** EXERCISE REQUIREMENTS **
Only the lines from the start of the material through the line containing "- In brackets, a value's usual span" are to be extracted, exactly as they appear.

** PROVIDED INFORMATION **
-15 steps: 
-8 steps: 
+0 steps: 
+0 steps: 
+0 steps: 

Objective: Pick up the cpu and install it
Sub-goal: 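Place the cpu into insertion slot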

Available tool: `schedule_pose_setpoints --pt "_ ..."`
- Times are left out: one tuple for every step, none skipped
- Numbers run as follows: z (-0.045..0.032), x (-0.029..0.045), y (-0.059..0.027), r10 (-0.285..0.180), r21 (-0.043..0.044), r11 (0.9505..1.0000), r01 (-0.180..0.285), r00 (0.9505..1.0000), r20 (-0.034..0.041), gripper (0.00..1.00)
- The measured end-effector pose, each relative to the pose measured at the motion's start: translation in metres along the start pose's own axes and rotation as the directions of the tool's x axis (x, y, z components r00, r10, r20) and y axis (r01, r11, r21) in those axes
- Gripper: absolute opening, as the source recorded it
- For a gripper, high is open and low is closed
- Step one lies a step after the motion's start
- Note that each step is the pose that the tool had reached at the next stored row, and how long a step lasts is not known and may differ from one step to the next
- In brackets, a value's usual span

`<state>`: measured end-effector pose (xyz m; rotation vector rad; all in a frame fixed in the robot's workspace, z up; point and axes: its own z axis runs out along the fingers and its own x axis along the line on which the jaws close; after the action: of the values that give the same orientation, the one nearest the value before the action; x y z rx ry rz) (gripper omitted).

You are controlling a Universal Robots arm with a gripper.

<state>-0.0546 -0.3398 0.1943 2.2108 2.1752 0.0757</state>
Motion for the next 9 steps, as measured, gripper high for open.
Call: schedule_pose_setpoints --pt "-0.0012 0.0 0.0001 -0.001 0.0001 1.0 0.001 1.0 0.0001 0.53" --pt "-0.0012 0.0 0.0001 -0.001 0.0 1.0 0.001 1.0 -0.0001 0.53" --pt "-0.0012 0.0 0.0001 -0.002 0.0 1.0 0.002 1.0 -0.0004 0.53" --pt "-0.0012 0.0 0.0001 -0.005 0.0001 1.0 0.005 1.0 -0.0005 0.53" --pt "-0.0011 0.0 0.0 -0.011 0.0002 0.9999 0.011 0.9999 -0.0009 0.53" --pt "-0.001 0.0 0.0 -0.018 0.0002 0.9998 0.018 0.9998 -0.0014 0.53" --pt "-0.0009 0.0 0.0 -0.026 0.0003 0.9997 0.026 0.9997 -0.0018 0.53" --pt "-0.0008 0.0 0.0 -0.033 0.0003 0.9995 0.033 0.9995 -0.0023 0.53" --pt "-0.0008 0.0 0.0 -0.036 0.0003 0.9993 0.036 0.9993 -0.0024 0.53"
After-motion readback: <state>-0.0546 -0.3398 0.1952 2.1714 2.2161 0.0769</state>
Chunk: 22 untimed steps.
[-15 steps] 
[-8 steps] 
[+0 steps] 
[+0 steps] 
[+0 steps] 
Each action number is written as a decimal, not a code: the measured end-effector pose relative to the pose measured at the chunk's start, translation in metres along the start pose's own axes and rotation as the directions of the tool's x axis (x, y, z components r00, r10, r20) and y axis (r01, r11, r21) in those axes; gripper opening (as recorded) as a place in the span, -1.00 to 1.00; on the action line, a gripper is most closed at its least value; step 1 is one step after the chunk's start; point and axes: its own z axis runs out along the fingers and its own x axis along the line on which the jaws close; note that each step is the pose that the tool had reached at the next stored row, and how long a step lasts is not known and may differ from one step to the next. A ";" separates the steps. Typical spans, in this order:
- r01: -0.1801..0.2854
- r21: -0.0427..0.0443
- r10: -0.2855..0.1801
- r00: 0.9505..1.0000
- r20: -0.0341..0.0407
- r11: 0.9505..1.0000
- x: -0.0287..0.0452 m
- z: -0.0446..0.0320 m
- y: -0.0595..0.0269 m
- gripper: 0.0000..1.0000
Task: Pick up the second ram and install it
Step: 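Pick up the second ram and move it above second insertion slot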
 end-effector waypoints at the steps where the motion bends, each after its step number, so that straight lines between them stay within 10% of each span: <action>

** TASK ANSWER **
-15 steps: 
-8 steps: 
+0 steps: 
+0 steps: 
+0 steps: 

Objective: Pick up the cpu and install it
Sub-goal: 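Place the cpu into insertion slot
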
Available tool: `schedule_pose_setpoints --pt "_ ..."`
- Times are left out: one tuple for every step, none skipped
- Numbers run as follows: z (-0.045..0.032), x (-0.029..0.045), y (-0.059..0.027), r10 (-0.285..0.180), r21 (-0.043..0.044), r11 (0.9505..1.0000), r01 (-0.180..0.285), r00 (0.9505..1.0000), r20 (-0.034..0.041), gripper (0.00..1.00)
- The measured end-effector pose, each relative to the pose measured at the motion's start: translation in metres along the start pose's own axes and rotation as the directions of the tool's x axis (x, y, z components r00, r10, r20) and y axis (r01, r11, r21) in those axes
- Gripper: absolute opening, as the source recorded it
- For a gripper, high is open and low is closed
- Step one lies a step after the motion's start
- Note that each step is the pose that the tool had reached at the next stored row, and how long a step lasts is not known and may differ from one step to the next
- In brackets, a value's usual span

There is no more output for this exercise.